We can start by positioning the DGP and its sampling distribution centered at the sample \(b_1\) of $6.05. It makes sense to start here because \(b_1\) is the best point estimate of the DGP, and it is an unbiased estimator, meaning that the true \(\beta_1\) could be higher or could be lower, but is just as likely to be higher as it is lower.
In the picture below, we slide the DGP and its sampling distribution down (to the left), until we reach a value of the DGP where the sample \(b_1\) is about to fall into the unlikely tail. When we get down to a \(\beta_1\) of -$0.67, we can see that the sample \(b_1\) falls right at the boundary of what we would call unlikely. Thus, -$0.67 is the value of \(\beta_1\) that marks the lower bound of the 95% confidence interval.
If we were to move the \(\beta_1\) lower than -0.67, the sampling distribution would also move further down and the observed \(b_1\) would become less and less likely to have been generated from these lower DGPs. In this way, we have found a lower bound for the 95% confidence interval: there is a less than .025 chance for any value of \(\beta_1\) lower than -$0.67 to have generated a sample \(b_1\) of $6.05.
We can use a similar approach to find the upper bound of the confidence interval. As we move the DGP up (to the right), we can consider larger possible values of \(\beta_1\). At some point, as we move the sampling distribution up, we will see the sample \(b_1\) fall into the lower tail of the sampling distribution. When we get to a \(\beta_1\) of 12.76, the \(b_1\) of $6.05 falls past the cutoff into the region we would call unlikely. This value of \(\beta_1\) is considered the upper bound of the 95% confidence interval.
The lower bound and upper bound of a confidence interval indicate the range of \(\beta_1\)s that we would consider likely to have produced the sample \(b_1\).

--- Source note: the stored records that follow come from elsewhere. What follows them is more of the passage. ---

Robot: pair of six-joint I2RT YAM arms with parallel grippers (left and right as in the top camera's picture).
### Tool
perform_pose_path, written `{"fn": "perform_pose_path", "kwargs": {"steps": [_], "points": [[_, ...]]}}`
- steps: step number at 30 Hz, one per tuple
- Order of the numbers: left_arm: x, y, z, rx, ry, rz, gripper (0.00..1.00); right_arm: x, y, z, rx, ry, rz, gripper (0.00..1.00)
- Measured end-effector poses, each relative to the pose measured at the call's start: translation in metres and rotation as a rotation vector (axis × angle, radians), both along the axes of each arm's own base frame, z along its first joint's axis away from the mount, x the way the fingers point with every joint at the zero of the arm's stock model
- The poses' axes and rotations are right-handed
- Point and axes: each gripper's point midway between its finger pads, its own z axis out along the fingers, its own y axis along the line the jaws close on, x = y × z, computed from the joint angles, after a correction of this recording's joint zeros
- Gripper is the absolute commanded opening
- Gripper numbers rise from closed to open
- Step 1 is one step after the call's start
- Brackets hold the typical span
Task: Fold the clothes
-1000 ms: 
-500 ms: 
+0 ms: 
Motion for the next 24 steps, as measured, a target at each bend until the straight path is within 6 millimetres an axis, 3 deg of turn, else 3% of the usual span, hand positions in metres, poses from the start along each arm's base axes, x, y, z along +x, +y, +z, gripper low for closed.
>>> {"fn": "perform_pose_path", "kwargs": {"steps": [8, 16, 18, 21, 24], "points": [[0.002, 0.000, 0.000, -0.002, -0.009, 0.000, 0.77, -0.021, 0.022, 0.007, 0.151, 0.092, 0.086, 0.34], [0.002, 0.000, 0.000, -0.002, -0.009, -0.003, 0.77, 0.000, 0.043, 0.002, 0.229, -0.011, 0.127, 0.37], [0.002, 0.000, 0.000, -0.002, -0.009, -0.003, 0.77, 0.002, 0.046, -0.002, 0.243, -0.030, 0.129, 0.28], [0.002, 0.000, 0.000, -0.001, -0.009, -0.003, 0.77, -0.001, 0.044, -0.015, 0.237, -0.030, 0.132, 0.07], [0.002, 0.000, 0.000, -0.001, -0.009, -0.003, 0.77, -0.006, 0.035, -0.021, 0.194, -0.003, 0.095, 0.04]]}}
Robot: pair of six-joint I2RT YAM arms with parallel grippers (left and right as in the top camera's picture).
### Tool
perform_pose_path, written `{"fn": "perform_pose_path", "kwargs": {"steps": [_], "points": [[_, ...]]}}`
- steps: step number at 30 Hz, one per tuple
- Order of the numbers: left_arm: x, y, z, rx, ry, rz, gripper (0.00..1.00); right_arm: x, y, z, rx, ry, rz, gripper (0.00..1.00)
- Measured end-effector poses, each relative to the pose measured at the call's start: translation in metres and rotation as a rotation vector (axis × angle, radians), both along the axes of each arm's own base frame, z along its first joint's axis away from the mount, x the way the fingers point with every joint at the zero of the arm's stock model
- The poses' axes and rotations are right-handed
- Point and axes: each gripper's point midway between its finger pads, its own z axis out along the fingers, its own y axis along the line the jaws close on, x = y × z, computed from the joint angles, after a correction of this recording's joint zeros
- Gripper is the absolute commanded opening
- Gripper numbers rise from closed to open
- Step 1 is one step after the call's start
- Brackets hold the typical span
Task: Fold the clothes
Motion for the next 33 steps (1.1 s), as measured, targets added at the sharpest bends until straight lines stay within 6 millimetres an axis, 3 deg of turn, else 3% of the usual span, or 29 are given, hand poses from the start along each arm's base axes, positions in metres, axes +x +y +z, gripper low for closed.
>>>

Putting it all together, we can illustrate the 95% confidence interval, and how it relates to the sampling distribution of \(b_1\), like this:
If the sample \(b_1\) has only a .025 chance of being from a DGP lower than the lower bound, and a .025 chance of being from a DGP higher than the upper bound, it follows that we can be 95% confident that the true \(\beta_1\) is somewhere between the two boundaries. This interval is the 95% confidence interval.